▶ _Exercise_
Please write out the listing again, keeping every character the same.

▶ _Supplied material_
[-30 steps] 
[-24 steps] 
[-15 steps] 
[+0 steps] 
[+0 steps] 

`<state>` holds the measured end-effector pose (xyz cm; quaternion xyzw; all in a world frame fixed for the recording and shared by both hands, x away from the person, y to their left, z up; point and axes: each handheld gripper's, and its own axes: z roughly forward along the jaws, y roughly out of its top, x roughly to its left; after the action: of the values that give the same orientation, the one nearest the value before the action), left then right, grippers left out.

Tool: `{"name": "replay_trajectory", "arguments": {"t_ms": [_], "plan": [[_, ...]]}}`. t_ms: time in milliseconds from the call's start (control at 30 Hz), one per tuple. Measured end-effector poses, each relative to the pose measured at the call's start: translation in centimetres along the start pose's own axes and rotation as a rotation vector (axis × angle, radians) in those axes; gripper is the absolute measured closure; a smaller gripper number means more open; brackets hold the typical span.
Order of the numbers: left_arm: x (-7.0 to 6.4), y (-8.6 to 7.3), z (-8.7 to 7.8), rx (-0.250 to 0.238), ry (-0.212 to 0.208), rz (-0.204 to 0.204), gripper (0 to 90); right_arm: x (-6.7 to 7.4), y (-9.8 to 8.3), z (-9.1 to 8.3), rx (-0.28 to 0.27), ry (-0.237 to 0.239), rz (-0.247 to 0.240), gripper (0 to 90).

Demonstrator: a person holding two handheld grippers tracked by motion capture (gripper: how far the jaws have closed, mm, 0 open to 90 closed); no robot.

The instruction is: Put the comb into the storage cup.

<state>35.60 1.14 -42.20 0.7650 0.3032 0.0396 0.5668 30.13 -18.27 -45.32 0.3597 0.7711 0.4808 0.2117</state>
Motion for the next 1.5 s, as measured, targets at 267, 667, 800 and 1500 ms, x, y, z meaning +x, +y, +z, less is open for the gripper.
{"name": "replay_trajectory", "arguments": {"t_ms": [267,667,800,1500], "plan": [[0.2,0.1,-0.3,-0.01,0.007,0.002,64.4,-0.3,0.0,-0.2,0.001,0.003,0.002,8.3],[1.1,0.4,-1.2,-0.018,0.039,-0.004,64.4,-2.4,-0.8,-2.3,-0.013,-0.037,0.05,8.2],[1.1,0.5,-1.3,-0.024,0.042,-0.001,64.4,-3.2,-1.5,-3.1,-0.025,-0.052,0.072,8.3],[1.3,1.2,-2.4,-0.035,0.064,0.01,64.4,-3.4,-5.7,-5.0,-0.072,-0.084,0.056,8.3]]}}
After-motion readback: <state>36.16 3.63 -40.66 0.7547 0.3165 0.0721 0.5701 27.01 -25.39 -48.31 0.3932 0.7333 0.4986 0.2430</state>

▶ _Exercise output_
[-30 steps] 
[-24 steps] 
[-15 steps] 
[+0 steps] 
[+0 steps] 

`<state>` holds the measured end-effector pose (xyz cm; quaternion xyzw; all in a world frame fixed for the recording and shared by both hands, x away from the person, y to their left, z up; point and axes: each handheld gripper's, and its own axes: z roughly forward along the jaws, y roughly out of its top, x roughly to its left; after the action: of the values that give the same orientation, the one nearest the value before the action), left then right, grippers left out.

Tool: `{"name": "replay_trajectory", "arguments": {"t_ms": [_], "plan": [[_, ...]]}}`. t_ms: time in milliseconds from the call's start (control at 30 Hz), one per tuple. Measured end-effector poses, each relative to the pose measured at the call's start: translation in centimetres along the start pose's own axes and rotation as a rotation vector (axis × angle, radians) in those axes; gripper is the absolute measured closure; a smaller gripper number means more open; brackets hold the typical span.
Order of the numbers: left_arm: x (-7.0 to 6.4), y (-8.6 to 7.3), z (-8.7 to 7.8), rx (-0.250 to 0.238), ry (-0.212 to 0.208), rz (-0.204 to 0.204), gripper (0 to 90); right_arm: x (-6.7 to 7.4), y (-9.8 to 8.3), z (-9.1 to 8.3), rx (-0.28 to 0.27), ry (-0.237 to 0.239), rz (-0.247 to 0.240), gripper (0 to 90).

Demonstrator: a person holding two handheld grippers tracked by motion capture (gripper: how far the jaws have closed, mm, 0 open to 90 closed); no robot.

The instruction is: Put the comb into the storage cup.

<state>35.60 1.14 -42.20 0.7650 0.3032 0.0396 0.5668 30.13 -18.27 -45.32 0.3597 0.7711 0.4808 0.2117</state>
Motion for the next 1.5 s, as measured, targets at 267, 667, 800 and 1500 ms, x, y, z meaning +x, +y, +z, less is open for the gripper.
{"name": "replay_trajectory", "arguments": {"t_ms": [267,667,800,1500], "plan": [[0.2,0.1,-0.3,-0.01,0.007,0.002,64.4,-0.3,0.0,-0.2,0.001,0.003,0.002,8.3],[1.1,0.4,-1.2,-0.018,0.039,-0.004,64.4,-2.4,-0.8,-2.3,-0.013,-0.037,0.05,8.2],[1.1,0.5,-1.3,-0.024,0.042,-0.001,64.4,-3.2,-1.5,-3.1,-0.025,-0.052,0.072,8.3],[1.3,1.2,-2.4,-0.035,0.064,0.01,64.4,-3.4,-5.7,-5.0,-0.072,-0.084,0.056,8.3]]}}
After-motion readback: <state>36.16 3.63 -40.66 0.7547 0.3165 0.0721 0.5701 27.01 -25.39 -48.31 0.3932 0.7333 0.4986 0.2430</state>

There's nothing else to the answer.